What to produce: Exactly the lines from the one containing "on the light" to the last line of the records, inclusive, are to be transcribed; include no others.

Records for this task:
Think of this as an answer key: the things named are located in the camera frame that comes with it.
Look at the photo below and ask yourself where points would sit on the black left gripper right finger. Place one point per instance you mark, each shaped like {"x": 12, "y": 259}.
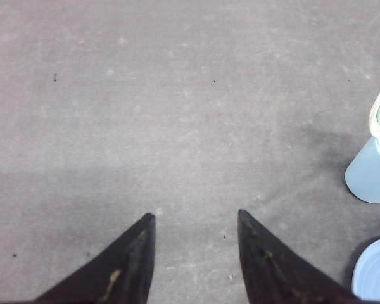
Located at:
{"x": 273, "y": 273}

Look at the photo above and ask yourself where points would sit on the blue plastic plate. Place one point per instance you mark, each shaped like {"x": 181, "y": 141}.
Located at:
{"x": 366, "y": 275}

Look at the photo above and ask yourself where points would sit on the light blue plastic cup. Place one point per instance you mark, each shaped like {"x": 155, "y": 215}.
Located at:
{"x": 362, "y": 176}

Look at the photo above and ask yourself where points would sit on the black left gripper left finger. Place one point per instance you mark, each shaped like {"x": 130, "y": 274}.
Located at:
{"x": 121, "y": 273}

Written solution:
Look at the photo above and ask yourself where points would sit on the light blue plastic cup. Place one point per instance you mark, each shaped like {"x": 155, "y": 215}.
Located at:
{"x": 362, "y": 176}

Look at the photo above and ask yourself where points would sit on the black left gripper left finger. Place one point per instance you mark, each shaped like {"x": 130, "y": 274}.
Located at:
{"x": 121, "y": 273}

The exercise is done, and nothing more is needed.